- **Information shown**
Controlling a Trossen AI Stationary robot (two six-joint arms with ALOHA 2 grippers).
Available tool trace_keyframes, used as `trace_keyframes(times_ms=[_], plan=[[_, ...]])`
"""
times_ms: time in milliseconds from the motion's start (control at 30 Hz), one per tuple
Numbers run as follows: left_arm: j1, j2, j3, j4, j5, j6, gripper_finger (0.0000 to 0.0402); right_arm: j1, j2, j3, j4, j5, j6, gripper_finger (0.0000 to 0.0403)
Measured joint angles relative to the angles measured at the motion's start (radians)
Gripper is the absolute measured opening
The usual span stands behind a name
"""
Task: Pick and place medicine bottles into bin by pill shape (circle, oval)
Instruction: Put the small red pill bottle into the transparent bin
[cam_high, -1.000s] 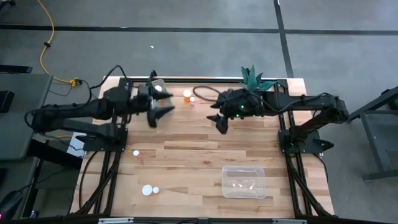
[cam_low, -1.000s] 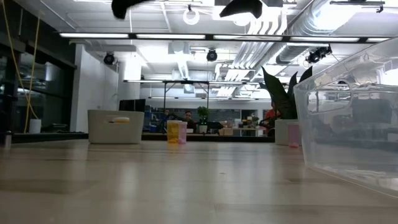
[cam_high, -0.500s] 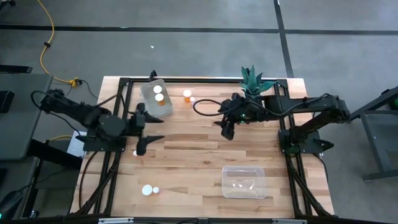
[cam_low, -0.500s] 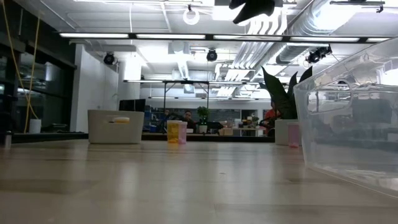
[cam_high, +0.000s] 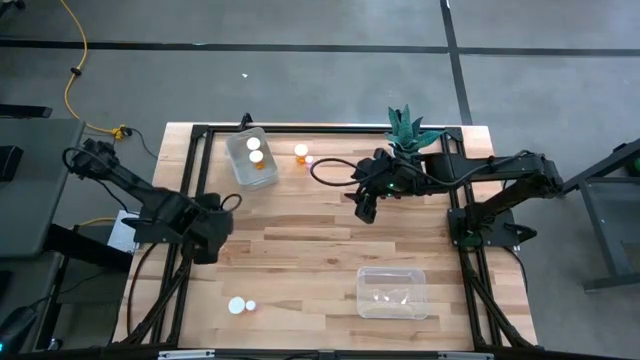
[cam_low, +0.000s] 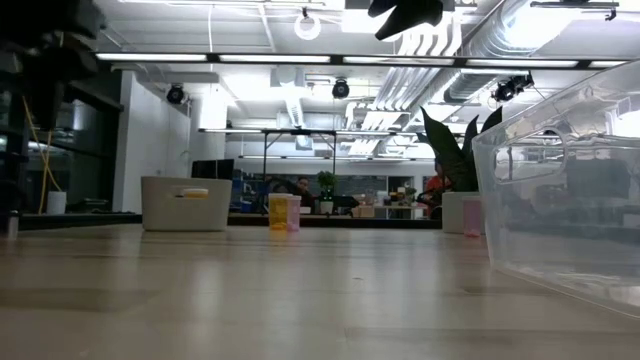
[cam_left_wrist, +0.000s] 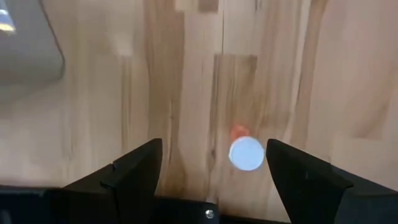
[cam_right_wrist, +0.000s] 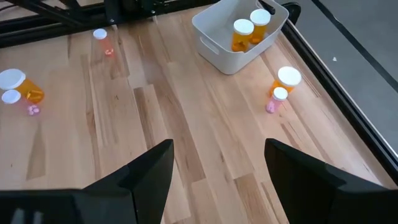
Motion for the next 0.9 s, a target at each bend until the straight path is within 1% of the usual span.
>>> trace_keyframes(times_ms=[300, 567, 667, 767, 900], plan=[[-0.066, -0.005, -0.157, 0.169, 0.076, -0.022, 0.0278, 0.0, 0.0, 0.0, 0.0, 0.001, 0.0, 0.0245], [-0.079, -0.001, -0.194, 0.19, 0.086, -0.044, 0.0275, 0.0, 0.0, -0.001, 0.001, 0.012, 0.0, 0.0245], [-0.078, 0.01, -0.214, 0.209, 0.087, -0.052, 0.0263, 0.0, 0.0, -0.001, 0.001, 0.029, 0.0, 0.0245], [-0.078, 0.031, -0.231, 0.224, 0.113, -0.07, 0.0243, 0.0, 0.0, -0.001, 0.001, 0.039, 0.0, 0.0245], [-0.078, 0.056, -0.235, 0.226, 0.11, -0.088, 0.0217, 0.0, 0.001, -0.001, 0.001, 0.041, 0.0, 0.0245]])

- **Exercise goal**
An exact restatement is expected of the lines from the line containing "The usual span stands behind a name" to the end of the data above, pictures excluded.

- **Task result**
The usual span stands behind a name
"""
Task: Pick and place medicine bottles into bin by pill shape (circle, oval)
Instruction: Put the small red pill bottle into the transparent bin
[cam_high, -1.000s] 
[cam_low, -1.000s] 
[cam_high, -0.500s] 
[cam_low, -0.500s] 
[cam_high, +0.000s] 
[cam_low, +0.000s] 
[cam_left_wrist, +0.000s] 
[cam_right_wrist, +0.000s] 
Motion for the next 0.9 s, a target at each bend until the straight path is within 1% of the usual span.
>>> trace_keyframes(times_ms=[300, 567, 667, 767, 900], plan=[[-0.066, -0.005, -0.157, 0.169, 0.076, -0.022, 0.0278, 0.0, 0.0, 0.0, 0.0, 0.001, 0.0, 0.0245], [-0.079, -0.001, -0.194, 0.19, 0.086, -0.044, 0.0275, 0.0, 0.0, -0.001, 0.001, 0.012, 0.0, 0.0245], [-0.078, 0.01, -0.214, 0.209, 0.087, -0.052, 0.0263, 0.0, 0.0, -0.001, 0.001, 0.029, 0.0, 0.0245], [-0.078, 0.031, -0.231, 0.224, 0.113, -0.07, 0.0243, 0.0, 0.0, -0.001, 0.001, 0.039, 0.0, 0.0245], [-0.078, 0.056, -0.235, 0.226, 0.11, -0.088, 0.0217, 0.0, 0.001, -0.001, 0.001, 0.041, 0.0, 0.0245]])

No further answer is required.